Everything about Grant was contagious, especially the calm he radiated from every inch of his body. Most people seem
itchy in their own body, like they can’t wait to get home and unzip their skin. But Grant was always content with wherever he was, even if it was in a truck for a four-and-a-half hour drive up to Alpena to hunt for wolves he wasn’t sure existed, and to see a sister that didn’t really either.
I watched him as we drove, the ice collecting in dangerous ringlets on the trees as we got farther north.
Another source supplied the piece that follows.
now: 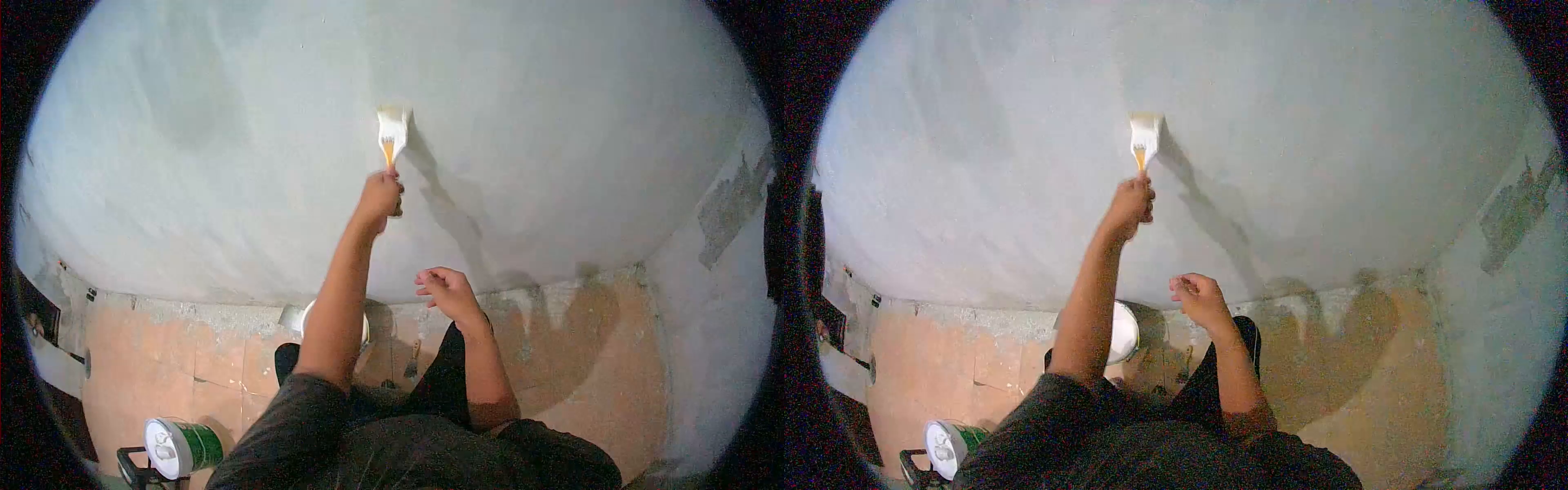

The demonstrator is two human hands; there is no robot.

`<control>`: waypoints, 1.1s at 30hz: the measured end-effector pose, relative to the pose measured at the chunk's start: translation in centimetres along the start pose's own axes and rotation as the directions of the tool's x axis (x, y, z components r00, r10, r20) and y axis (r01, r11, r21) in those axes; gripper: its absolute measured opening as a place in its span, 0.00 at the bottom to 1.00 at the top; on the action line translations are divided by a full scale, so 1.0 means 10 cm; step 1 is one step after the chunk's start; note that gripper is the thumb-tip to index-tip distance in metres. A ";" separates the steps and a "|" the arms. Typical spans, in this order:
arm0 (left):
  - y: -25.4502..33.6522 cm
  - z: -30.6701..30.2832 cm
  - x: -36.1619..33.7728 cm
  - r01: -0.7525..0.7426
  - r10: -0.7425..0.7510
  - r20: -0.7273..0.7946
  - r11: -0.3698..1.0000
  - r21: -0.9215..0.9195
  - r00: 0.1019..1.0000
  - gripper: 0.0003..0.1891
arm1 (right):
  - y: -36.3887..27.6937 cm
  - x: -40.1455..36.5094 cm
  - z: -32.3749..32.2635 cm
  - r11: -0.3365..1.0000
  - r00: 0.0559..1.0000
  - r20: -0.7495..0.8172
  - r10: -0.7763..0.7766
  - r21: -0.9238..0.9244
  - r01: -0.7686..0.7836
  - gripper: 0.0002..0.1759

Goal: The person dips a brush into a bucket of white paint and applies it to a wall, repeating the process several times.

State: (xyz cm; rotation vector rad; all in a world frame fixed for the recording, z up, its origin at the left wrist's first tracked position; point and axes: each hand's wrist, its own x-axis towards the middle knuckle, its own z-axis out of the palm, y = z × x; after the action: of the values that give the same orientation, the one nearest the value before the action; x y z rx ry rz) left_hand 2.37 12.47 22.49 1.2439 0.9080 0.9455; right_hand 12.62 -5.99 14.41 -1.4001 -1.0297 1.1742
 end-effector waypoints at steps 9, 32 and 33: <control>-1.02 -0.01 -0.26 0.447 -0.428 0.138 0.880 -0.159 0.893 0.09 | -0.05 0.00 0.00 0.999 0.999 0.037 0.036 -0.018 -0.035 0.16; 0.31 0.08 0.34 -0.153 0.155 -0.108 0.988 0.033 0.982 0.14 | 0.17 0.04 -0.11 0.996 0.995 0.053 0.081 -0.030 -0.080 0.19; 0.08 0.10 0.41 -0.119 0.133 -0.171 0.989 0.088 0.976 0.14 | 0.18 0.05 -0.11 0.995 0.994 0.042 0.098 -0.024 -0.097 0.19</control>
State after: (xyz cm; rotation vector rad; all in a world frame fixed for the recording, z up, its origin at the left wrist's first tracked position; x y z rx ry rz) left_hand 4.72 16.02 23.18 1.3106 1.0219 1.1449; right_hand 13.85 -5.90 12.62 -1.4620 -1.0171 1.2720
His shoulders slumped in his seat and he laid his head back as he drove. If I wanted to, I could probably have leaned over and looked up his nose. It seemed like an odd position to be in, driving on an ice-splattered highway while looking like you’re ready for a nap instead.
Two hours into the trip, just as I felt my head bobbing against the window, my phone buzzed in my lap.
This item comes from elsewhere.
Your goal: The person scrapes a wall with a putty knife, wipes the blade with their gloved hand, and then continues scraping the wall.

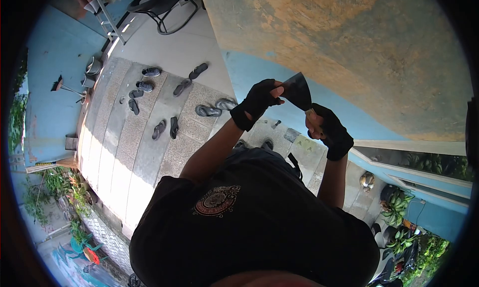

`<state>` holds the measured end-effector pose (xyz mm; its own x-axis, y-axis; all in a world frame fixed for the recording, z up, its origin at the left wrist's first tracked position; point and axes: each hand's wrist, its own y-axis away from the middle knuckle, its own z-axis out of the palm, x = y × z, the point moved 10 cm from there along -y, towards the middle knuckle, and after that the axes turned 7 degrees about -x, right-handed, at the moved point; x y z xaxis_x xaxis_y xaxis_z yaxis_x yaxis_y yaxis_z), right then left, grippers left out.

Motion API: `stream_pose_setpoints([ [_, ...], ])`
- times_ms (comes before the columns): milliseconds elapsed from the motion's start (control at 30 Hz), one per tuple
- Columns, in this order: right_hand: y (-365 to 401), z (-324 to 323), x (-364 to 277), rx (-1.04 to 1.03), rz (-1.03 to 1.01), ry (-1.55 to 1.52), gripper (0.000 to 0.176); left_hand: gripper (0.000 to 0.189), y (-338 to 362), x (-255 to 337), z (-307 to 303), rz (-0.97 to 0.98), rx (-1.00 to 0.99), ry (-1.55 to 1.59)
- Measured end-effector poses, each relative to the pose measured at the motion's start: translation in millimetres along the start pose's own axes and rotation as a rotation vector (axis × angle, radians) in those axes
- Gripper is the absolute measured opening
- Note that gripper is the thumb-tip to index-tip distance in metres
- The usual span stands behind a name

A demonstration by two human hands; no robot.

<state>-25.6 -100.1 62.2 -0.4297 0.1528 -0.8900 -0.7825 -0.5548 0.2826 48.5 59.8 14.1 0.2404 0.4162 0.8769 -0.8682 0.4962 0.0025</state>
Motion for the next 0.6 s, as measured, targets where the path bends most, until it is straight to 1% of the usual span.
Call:
stream_pose_setpoints([
  [33,1,-2,0,-0.014,-0.012,0.031,0.034,0.025,-3,-10,-4,-0.034,0.025,0.041],
  [67,2,-3,1,-0.028,-0.021,0.061,0.034,0.025,-4,-14,-5,-0.034,0.026,0.036],
  [133,0,-5,1,-0.047,-0.048,0.074,0.032,0.021,2,-24,-21,-0.112,0.206,0.202],
  [167,3,-11,3,0.012,-0.023,0.113,0.03,0.021,1,-24,-26,-0.11,0.206,0.197],
  [200,8,-16,4,0.081,0.003,0.153,0.029,0.021,2,-26,-35,-0.103,0.275,0.212],
  [233,11,-18,5,0.094,-0.001,0.154,0.029,0.02,1,-29,-42,-0.097,0.338,0.229],
  [300,16,-23,7,0.158,-0.077,0.126,0.025,0.02,0,-29,-39,-0.09,0.314,0.177],
  [333,17,-23,11,0.17,-0.076,0.123,0.025,0.021,2,-24,-38,-0.075,0.307,0.122],
  [367,17,-25,11,0.212,-0.072,0.252,0.023,0.021,1,-25,-41,-0.082,0.297,0.123],
  [400,16,-25,8,0.255,-0.072,0.38,0.023,0.022,-3,-25,-44,-0.101,0.254,0.044],
  [433,13,-22,7,0.272,-0.078,0.377,0.023,0.022,-8,-25,-46,-0.12,0.206,-0.037],
  [500,15,-23,9,0.448,0.002,0.496,0.031,0.023,-14,-24,-54,-0.115,0.169,-0.022],
  [533,12,-19,11,0.473,0.003,0.487,0.031,0.023,-16,-22,-57,-0.105,0.153,-0.004],
  [600,9,-16,17,0.627,-0.055,0.407,0.034,0.025,-16,-12,-58,-0.115,0.098,0.019],
])
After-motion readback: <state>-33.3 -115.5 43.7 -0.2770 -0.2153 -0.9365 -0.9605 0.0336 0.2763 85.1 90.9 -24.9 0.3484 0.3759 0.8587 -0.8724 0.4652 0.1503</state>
“Phone,” Grant murmured, his voice was heavy, almost like it had woken him up too.
I touched the screen and saw Danny’s name grinning up at me.
When r u comin back?
I stared at the cursor, blinking, waiting. I’d sent Danny a text the day I left for Amble; I’d practically begged him to meet me at the train station to kiss me goodbye. But he never responded, just like he hadn’t on my birthday. And now he wanted to know when I was coming back? Why now?
A week ago, I would have told him I was coming back as soon as I could, that I missed him and couldn’t wait to see him again, that I was sorry for being a freak that day, it wouldn’t happen again. But now I didn’t feel like it.
I clicked the phone off and threw it into my purse.
Grant rubbed his eyes and asked, “Was that your mom?”
“No,” I said. “It was no one.”
He nodded and leaned forward to flick on the radio, which sounded crackly and dry through the speakers. That was another awesome thing about Grant that I’d forgotten these past couple of years: he waited for you to tell him things instead of forcing them out of you. And if you never told him, that was okay too.
It was like we were in a time warp, because I swore we’d been talking about who was texting me just a second ago. But then I lifted my head from the window and saw stars flecking the inky sky. Grant yawned next to me and reached over to pat my knee.